Per ogni persona vengono raccolte, laddove reperibili, informazioni personali come fotografia, età e luogo di residenza, insieme ad altri elementi utili a ricostruirne la storia.

«Volevo dare un’identità a ogni italiano morto in quella tragedia e conservarne il ricordo nel tempo, perché la loro storia possa essere conosciuta anche dalle generazioni future», ha spiegato Picolli presentando il progetto.

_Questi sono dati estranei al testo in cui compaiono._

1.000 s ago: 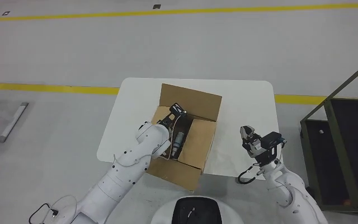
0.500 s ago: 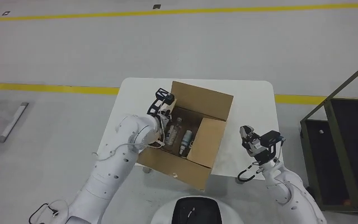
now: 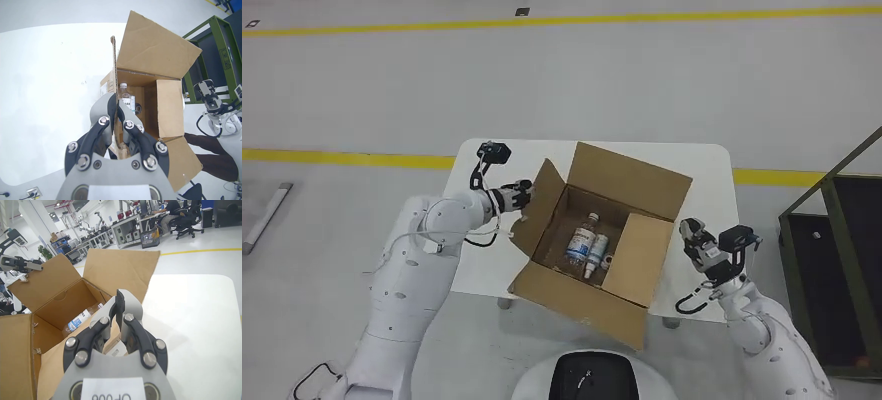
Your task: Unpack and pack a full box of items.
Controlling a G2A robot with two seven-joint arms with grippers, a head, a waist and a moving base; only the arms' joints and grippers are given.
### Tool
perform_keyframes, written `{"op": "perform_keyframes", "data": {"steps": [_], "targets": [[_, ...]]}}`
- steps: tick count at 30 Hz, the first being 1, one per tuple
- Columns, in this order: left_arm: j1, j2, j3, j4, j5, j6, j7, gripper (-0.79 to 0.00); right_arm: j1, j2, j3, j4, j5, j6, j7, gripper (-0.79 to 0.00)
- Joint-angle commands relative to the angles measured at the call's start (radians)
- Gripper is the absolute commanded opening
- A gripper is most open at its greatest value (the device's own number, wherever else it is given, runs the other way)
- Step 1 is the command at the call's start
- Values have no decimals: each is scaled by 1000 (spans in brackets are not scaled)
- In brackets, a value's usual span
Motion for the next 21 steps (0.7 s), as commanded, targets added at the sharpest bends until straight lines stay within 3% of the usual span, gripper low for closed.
{"op": "perform_keyframes", "data": {"steps": [1, 11, 21], "targets": [[-3, 3, -13, 21, -14, 3, 7, -785, 6, 0, 1, 9, 7, 0, 4, -785], [4, 19, -66, 84, -74, 17, 27, -785, 43, -8, -33, 83, 10, 47, 32, -785], [1, 34, -60, 106, -15, 28, 31, -785, 105, -24, -108, 170, -3, 54, 37, -785]]}}
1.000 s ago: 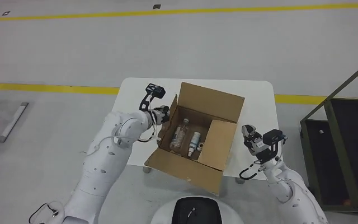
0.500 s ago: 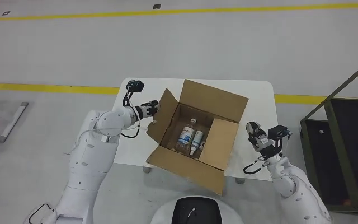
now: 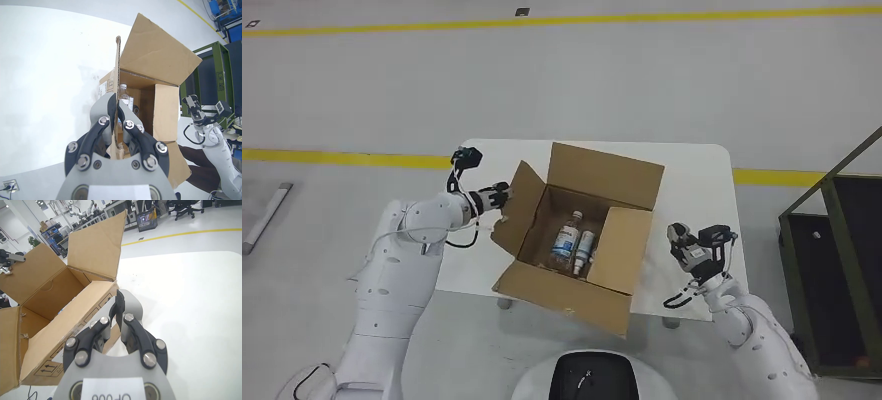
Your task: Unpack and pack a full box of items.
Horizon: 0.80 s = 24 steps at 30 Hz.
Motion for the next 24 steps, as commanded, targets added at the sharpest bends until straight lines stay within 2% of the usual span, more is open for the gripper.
{"op": "perform_keyframes", "data": {"steps": [1, 2, 3, 4, 5, 16, 24], "targets": [[-1, 3, 5, 6, 21, 7, 3, -668, 13, -3, -14, 17, -2, 2, -2, -785], [-2, 3, 7, 8, 28, 10, 5, -542, 18, -5, -19, 24, -2, 2, -2, -785], [-2, 4, 10, 11, 32, 12, 6, -449, 25, -7, -26, 34, 1, 2, -3, -785], [-5, 5, 15, 18, 40, 12, 4, -286, 34, -9, -35, 47, 2, 3, -5, -785], [-6, 6, 17, 21, 41, 12, 4, 0, 38, -11, -39, 52, 2, 4, -7, -785], [-31, 19, 107, 45, 338, 40, 8, 0, 96, -27, -91, 116, 8, -3, -14, -785], [-35, 13, 208, 94, 528, 73, 41, 0, 135, -38, -118, 154, 23, -14, -18, -785]]}}
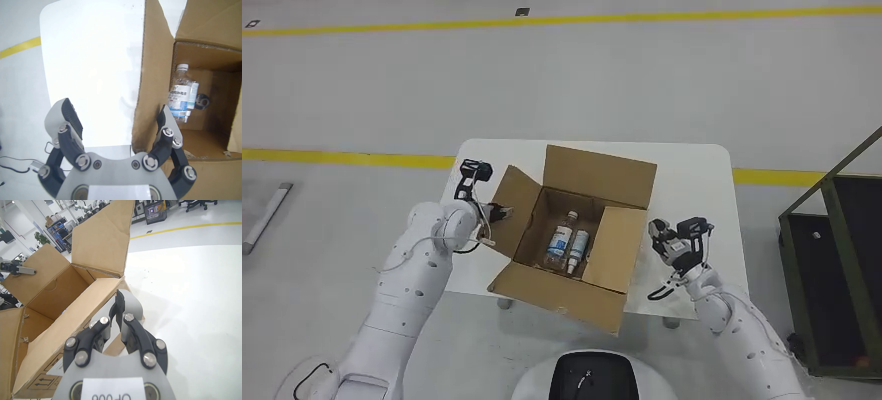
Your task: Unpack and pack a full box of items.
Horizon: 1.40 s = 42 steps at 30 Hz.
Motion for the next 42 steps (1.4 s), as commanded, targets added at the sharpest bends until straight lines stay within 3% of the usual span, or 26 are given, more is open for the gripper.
{"op": "perform_keyframes", "data": {"steps": [1, 9, 16, 25, 29, 42], "targets": [[1, -6, 22, 34, -9, -4, 16, 0, 8, -3, -6, 9, 4, -2, -1, -785], [-28, -19, 46, 118, -36, -2, 57, 0, 11, -8, -19, 18, -1, 0, -12, -785], [-40, -26, 15, 214, -165, -41, 101, 0, 4, -10, -23, 24, -4, 4, -17, -785], [-52, -28, 25, 242, -169, -49, 107, 0, 6, -15, -30, 40, 3, 8, -14, -785], [-38, -26, 9, 192, -198, -52, 123, 0, 28, -21, -40, 64, 22, 3, -4, -785], [65, -4, -62, -135, -273, -94, 87, 0, 129, -41, -102, 154, -9, -54, 5, -785]]}}
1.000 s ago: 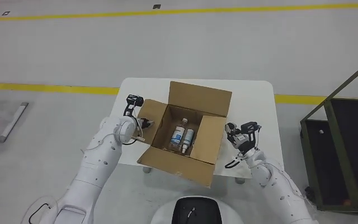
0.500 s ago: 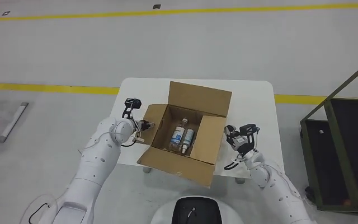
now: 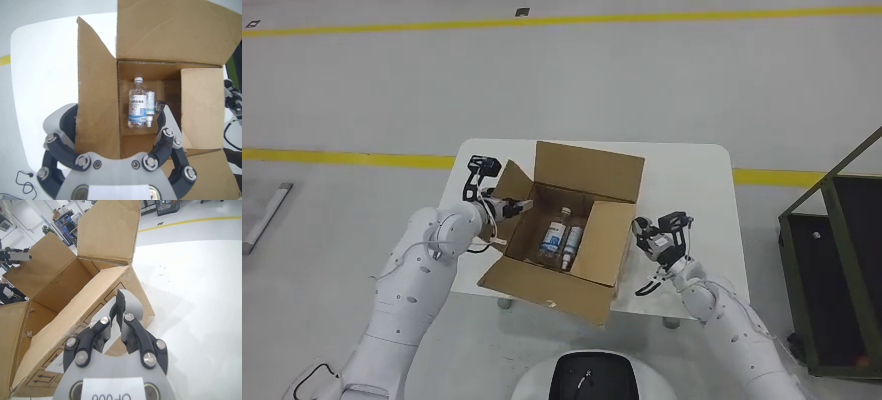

Il lavoro è confluito in un portale online, accompagnato da una pubblicazione dedicata alle 411 vittime. L’idea è quella di creare un archivio della memoria destinato a essere aggiornato nel tempo, attraverso nuove immagini, testimonianze e informazioni che potranno essere messe a disposizione dalle famiglie.

Tra i simboli dell’iniziativa figura anche una bandiera italiana realizzata riportando i nomi delle vittime, un progetto ispirato alla statunitense “Flag of Honor”. Un omaggio collettivo che unisce la memoria italiana a quella americana nel ricordo di una delle giornate più drammatiche della storia recente.

Alla realizzazione del progetto hanno collaborato Elisabetta Calello, Gina Lia, Silvana Mangione, Davide Ippolito e Joe De Bellis, insieme alle associazioni Ieri Oggi e Domani, Cavaleri Omri del New Jersey e Italia America Reputation Lab, con il contributo de ilNewyorkese.